* _ABOUT THIS TASK_
Copy all the lines of the data that include the word "pair".

* _DATA SHOWN_
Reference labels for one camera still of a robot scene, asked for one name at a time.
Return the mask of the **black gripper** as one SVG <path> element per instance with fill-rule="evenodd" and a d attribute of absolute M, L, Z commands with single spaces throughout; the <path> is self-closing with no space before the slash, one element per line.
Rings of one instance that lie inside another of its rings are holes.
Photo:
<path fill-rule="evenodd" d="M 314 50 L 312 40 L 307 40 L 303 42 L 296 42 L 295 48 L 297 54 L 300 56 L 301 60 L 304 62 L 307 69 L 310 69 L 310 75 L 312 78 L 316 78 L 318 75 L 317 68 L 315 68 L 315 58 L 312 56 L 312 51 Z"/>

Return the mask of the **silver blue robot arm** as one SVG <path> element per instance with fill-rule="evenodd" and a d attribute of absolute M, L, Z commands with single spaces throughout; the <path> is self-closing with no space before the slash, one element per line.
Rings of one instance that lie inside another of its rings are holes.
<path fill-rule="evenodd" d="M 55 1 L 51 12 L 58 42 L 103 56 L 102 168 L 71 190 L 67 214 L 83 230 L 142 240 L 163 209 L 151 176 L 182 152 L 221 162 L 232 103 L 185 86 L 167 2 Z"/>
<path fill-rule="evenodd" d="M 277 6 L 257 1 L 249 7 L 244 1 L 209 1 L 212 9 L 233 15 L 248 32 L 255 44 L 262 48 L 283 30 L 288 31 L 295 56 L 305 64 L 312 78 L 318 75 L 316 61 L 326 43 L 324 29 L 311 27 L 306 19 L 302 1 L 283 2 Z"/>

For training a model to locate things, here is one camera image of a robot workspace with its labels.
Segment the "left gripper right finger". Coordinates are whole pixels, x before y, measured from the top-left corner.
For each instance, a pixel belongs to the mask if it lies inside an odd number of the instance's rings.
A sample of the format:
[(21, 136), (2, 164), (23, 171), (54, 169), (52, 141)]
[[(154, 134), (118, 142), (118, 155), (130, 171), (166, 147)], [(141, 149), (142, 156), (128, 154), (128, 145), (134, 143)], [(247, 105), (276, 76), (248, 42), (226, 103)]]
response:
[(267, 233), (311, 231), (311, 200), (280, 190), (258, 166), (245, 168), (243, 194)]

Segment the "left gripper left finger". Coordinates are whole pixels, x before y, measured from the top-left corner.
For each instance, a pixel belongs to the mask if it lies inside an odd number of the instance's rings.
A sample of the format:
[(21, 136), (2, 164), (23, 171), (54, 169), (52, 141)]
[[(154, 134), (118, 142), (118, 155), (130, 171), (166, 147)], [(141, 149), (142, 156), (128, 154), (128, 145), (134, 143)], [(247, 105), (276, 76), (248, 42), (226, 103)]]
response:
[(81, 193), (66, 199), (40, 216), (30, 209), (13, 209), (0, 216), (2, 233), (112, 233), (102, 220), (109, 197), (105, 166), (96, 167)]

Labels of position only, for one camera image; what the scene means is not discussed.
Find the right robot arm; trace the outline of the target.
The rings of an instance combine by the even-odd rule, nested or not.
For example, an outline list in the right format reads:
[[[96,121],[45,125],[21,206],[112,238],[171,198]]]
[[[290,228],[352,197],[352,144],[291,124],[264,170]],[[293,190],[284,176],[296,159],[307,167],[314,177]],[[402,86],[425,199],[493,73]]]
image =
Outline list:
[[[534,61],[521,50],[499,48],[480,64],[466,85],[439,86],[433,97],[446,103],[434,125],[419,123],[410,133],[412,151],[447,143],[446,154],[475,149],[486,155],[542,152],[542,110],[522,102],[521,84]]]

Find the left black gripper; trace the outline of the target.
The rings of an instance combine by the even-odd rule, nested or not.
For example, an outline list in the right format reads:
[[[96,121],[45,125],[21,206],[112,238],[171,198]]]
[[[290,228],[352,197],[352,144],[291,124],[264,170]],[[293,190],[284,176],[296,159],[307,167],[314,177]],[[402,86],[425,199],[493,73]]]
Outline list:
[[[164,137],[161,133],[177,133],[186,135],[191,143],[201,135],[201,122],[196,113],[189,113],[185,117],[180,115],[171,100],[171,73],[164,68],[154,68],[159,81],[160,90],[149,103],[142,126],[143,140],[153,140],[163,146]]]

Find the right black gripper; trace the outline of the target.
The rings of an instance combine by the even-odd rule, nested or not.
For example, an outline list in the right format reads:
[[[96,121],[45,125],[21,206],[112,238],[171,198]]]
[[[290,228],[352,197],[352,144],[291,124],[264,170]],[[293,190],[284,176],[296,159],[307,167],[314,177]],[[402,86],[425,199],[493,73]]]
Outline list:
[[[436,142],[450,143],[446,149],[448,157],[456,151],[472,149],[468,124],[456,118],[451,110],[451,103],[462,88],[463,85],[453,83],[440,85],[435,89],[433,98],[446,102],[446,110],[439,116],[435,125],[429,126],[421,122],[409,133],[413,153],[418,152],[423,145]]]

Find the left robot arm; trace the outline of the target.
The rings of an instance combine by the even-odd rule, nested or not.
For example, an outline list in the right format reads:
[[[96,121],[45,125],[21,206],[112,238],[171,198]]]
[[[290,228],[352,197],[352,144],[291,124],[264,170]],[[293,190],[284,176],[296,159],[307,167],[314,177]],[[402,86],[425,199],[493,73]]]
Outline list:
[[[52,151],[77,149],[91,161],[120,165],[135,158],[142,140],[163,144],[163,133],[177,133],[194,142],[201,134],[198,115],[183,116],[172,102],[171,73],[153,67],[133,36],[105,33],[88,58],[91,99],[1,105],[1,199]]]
--
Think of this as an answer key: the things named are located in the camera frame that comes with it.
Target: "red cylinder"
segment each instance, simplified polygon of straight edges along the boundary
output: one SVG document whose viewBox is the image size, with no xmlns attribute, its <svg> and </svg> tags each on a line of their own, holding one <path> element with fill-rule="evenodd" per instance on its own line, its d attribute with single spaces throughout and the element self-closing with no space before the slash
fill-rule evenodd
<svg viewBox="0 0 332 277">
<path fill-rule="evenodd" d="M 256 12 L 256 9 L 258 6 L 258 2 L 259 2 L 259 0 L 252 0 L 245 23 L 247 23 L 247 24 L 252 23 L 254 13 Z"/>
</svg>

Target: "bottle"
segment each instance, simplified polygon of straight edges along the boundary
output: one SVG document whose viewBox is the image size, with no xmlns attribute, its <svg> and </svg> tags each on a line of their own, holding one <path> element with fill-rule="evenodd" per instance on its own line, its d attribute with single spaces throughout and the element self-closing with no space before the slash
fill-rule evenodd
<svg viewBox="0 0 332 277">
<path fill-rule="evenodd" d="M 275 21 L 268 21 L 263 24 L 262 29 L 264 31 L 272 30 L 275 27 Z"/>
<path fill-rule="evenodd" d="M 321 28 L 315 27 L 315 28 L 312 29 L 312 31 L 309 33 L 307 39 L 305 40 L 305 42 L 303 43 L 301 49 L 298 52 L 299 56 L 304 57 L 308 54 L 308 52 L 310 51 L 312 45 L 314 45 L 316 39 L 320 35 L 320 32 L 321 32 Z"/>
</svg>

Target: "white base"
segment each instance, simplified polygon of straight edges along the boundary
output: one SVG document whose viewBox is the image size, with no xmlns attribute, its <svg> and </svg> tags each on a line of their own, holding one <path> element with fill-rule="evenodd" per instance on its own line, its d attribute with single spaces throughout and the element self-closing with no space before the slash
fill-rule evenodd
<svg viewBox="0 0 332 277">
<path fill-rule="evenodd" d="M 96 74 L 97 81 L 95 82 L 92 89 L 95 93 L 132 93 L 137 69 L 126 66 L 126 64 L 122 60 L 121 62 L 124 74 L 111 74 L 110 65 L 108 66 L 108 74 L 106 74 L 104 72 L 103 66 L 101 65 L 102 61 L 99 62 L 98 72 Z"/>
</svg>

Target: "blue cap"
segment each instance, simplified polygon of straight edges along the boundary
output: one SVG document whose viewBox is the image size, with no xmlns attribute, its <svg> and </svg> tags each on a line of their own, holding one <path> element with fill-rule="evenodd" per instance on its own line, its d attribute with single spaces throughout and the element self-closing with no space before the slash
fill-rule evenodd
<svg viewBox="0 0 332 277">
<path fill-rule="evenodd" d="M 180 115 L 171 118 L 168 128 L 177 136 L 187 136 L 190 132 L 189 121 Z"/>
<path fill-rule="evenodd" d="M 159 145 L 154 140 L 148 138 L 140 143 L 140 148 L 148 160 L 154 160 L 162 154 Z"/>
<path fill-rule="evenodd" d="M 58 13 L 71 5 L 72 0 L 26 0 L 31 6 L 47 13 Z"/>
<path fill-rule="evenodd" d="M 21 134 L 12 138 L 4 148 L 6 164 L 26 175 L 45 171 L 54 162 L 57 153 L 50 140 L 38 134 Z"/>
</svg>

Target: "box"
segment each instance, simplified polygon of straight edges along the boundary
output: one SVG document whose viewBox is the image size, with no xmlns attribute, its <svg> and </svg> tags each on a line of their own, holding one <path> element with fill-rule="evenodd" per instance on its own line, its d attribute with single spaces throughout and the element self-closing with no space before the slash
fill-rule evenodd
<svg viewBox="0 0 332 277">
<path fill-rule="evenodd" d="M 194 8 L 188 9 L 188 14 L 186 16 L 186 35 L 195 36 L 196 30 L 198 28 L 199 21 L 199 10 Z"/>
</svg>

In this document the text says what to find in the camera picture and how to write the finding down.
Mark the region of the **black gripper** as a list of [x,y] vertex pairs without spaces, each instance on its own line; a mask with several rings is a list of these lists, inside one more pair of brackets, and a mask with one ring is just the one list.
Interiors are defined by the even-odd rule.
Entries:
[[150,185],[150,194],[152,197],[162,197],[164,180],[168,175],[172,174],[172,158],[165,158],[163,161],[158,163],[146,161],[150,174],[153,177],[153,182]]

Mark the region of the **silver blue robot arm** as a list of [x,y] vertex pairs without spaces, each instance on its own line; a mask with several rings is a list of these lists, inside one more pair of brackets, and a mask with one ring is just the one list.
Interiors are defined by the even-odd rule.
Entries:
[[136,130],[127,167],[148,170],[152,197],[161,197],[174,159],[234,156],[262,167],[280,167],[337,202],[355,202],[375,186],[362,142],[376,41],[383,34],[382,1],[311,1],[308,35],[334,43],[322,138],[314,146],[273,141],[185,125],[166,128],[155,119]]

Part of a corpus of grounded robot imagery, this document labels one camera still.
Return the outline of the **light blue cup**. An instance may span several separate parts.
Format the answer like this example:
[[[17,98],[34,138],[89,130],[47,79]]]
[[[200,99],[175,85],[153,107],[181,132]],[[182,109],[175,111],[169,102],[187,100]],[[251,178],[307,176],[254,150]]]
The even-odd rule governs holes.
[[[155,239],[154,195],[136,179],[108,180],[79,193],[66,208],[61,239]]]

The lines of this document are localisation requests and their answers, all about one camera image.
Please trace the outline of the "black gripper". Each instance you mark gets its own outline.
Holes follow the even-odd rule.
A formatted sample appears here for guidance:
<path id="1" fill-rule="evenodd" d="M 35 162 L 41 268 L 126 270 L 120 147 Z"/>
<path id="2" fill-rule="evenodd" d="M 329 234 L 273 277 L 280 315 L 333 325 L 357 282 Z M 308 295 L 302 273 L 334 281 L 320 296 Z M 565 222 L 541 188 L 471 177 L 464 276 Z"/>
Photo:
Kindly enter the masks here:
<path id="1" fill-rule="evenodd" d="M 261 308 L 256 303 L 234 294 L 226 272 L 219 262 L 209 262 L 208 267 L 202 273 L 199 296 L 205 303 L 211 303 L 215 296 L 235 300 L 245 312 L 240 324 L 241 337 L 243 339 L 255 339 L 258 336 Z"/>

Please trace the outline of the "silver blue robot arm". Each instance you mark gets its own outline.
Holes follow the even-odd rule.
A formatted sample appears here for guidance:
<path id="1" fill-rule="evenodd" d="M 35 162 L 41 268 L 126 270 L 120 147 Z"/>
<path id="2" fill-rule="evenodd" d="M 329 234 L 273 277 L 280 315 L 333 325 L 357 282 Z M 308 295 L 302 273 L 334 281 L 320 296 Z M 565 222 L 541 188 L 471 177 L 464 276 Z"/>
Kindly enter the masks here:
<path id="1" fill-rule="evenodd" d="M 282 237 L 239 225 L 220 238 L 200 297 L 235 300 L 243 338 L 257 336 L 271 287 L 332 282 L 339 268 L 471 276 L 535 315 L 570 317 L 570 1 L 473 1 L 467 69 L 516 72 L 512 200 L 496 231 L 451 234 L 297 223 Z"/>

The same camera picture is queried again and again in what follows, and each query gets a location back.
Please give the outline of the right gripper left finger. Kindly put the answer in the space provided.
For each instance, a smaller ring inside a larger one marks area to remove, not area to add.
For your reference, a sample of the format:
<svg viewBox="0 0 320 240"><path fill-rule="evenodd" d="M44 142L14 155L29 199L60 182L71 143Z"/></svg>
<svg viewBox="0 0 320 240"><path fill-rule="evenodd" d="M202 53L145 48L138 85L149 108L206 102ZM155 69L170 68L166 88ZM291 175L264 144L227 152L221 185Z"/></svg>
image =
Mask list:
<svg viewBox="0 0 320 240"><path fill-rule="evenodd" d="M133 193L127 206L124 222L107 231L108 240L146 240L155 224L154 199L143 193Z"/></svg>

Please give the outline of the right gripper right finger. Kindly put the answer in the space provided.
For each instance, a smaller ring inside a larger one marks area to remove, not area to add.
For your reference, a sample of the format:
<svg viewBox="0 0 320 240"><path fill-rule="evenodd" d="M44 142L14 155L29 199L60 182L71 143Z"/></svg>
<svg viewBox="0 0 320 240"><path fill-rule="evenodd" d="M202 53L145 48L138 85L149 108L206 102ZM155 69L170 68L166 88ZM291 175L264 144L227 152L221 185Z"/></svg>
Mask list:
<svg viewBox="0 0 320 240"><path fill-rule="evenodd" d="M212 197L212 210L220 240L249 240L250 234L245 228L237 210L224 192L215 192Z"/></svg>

* _THE COMPLETED TASK_
Mark the region of the **black gripper** as a list of [x,y] vertex pairs without spaces, each instance on its own line; a mask with several rings is a list of these lists, inside one more pair of brackets, and a mask with one ring is just the one list.
Mark the region of the **silver blue robot arm** as a list of [x,y] vertex pairs without spaces, each instance on its own line; a mask with several rings is a list of these lists, inside one more pair of brackets, and a mask with one ring is just the one list.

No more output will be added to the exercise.